**Assignment**:
Using the records below, filter out every line that lacks "brown" and copy the rest.

**Dataset extract**:
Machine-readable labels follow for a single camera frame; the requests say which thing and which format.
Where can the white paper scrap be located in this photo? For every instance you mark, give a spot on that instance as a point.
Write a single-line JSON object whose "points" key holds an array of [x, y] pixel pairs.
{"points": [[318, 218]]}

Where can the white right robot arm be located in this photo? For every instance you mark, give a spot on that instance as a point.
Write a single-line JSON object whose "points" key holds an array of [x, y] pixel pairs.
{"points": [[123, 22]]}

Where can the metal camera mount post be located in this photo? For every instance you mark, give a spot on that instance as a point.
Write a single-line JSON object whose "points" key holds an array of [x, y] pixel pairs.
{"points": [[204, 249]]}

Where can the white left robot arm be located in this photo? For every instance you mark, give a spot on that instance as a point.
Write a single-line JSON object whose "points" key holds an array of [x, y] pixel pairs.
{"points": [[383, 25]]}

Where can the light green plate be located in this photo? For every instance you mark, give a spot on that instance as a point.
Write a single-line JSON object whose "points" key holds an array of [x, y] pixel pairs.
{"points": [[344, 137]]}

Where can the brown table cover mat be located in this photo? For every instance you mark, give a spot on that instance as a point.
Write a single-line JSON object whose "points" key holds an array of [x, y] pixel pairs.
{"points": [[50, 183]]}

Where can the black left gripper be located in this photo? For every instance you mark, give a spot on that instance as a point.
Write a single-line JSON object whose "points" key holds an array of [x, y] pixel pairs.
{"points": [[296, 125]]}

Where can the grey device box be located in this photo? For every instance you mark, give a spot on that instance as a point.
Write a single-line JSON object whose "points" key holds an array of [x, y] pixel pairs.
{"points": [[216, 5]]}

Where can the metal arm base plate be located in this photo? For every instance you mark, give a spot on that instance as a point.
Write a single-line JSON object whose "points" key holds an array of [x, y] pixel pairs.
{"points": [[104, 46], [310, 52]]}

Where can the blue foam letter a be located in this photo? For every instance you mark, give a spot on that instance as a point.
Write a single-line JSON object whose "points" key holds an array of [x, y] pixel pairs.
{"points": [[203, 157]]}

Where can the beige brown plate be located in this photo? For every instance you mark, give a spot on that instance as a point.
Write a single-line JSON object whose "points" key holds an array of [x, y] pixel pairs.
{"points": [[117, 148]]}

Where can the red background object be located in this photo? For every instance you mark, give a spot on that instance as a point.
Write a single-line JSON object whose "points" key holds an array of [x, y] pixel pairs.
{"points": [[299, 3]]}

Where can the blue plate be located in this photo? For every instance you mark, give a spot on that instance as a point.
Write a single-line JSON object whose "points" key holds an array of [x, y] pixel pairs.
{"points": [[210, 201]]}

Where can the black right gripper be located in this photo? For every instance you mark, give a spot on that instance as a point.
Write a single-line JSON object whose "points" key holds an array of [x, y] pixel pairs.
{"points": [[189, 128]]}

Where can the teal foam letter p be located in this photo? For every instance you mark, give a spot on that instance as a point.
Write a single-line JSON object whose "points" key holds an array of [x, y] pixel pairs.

**The completed task**:
Where can the brown table cover mat be located in this photo? For every instance you mark, give a spot on that instance as a point.
Where can the beige brown plate be located in this photo? For every instance you mark, give a spot on that instance as a point.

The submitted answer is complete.